If there are no errors, the file's contents are inserted into the WHG database and you are directed to the new dataset's portal page where you can:

  • view and edit its metadata
  • view the uploaded data in a table and a map (Browse tab)
  • initiate a reconciliation task to find prospective matches in Wikidata (Linking tab)
  • add other registered users as collaborators (Collaborators tab)

Reconciliation

WHG reconciliation services allow dataset owners (and designated co-owners) to augment their data with a) additional geometry for more complete mapping and analysis, and b) links to (i.e. matches with) Wikidata records—and via Wikidata concordances, many others including Getty TGN, GeoNames, VIAF, Library of Congress and BnF.

Those links are the essential "glue" enabling the semi-automation of the final accessioning step—reconciling to the WHG "union index" (for details, see the 'WHG Data' section of the Site Guide)

  • Navigate to the "Linking" tab of the dataset portal page and click the "Add new task" link.
  • Leave default settings in place, with Wikidata selected. Help screen links explain some of the options (more in the "Page by page" section of the Site Guide), but we leave those aside for this exercise.
  • Click the "Start" button
  • For each record in the uploaded data file, a search is performed against our indexed copy of ~3.6m Wikidata records. Up to three passes (queries) are made; if the first returns no results, the second is performed, and so on. These are labeled pass0, pass1, and pass2 in the results.
  • The task is queued and performed asynchronously. You will receive an email notification when it is complete, and you can return to this page (or simply refresh it if you haven't left)
  • A result summary is displayed, with links to review the prospective matches (hits) for each "pass" grouping.
  • Click on the first 'review' link in the list on the right to begin

Reconciliation Review

Once a reconciliation task is complete, dataset owners and designated collaborators must review the prospective matches, declaring match/no match for each. This is made easier with our Review screen.

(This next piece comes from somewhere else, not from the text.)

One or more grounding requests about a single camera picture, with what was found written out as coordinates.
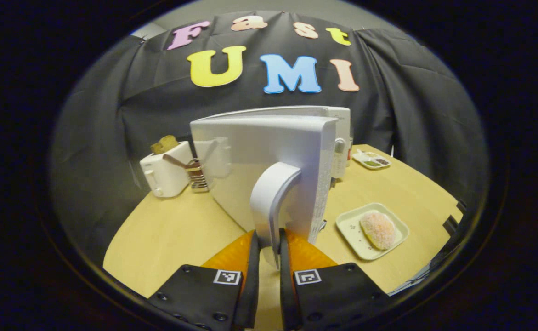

  • The Review screen presents all of the uploaded records that had any "hits," one by one on the left side, and the "hits" found for each on the right. Records that got no hits are not in this queue.
  • The default selection for all hits is "no match." If any of the hits on the right are a 'close match' with your record, click the appropriate radio button. In either case, click the "Save" button to record your decisions. The screen then advances to the next record and the previous is removed from the queue. There is also a 'defer" option, that places that record and its prospective matches in a separate queue which you can return to later or solicit help working with.
  • Assertions of matches are saved to the WHG database as 'place_link' records, associated with your dataset's place record.
  • Additionally, if the "accept geometries in matches" box was initially checked when creating this reconciliation task (default is "yes"), any geometries in the authority record (Wikidata in this case), are saved as new place_geom records, and are now associated with your dataset's place record.
  • A help icon links to a detailed explanation of the process and the term, "closeMatch."
  • Note that if your record had a geometry to begin with, it will show up in the map as a green marker. Geometries from all of the hits appear as orange markers. Hovering over the globe symbol for a hit will highlight that record on the map. Clicking a marker will highlight the corresponding row.
  • Note that after the first save, an "Undo last save" link appears on the right side of the grey banner. This will undo the previous decision and return that record to the queue.

After reviewing all hits from all passes, affirming any matches discovered, you will have effectively augmented your dataset in the WHG database with new place_link and place_geom records. Those additions will be reflected in the Browse tab map and record details. Also, your dataset is now eligible for flagging as "public," and is ready for accessioning to the WHG "union index"—the step that links your individual records with those of other datasets.
Note: At this time, accessioning will be initiated and guided by WHG staff in consultation with contributors.